# EXCERPTED RECORDS

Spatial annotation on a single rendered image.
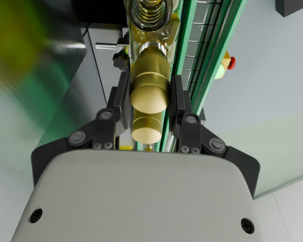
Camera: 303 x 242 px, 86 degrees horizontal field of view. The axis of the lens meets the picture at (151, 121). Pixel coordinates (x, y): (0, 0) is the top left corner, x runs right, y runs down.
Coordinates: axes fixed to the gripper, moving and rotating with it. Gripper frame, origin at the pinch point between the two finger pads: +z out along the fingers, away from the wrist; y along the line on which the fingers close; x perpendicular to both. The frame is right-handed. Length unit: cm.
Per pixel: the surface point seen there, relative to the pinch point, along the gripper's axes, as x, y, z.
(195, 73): -17.0, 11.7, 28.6
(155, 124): -4.4, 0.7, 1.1
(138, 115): -4.4, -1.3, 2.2
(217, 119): -72, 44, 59
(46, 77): -2.6, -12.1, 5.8
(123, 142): -57, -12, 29
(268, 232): -549, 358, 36
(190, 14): -0.1, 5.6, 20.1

# EXERCISE OBJECTIVE
Whenever a line above has the word "along" in it, copy that line.

# RESULT OF THIS EXERCISE
Coordinates: axes fixed to the gripper, moving and rotating with it. Gripper frame, origin at the pinch point between the two finger pads: +z out along the fingers, away from the wrist; y along the line on which the fingers close; x perpendicular to both. The frame is right-handed. Length unit: cm.
Per pixel: the surface point seen there, relative to the pinch point, along the gripper's axes, as x, y, z.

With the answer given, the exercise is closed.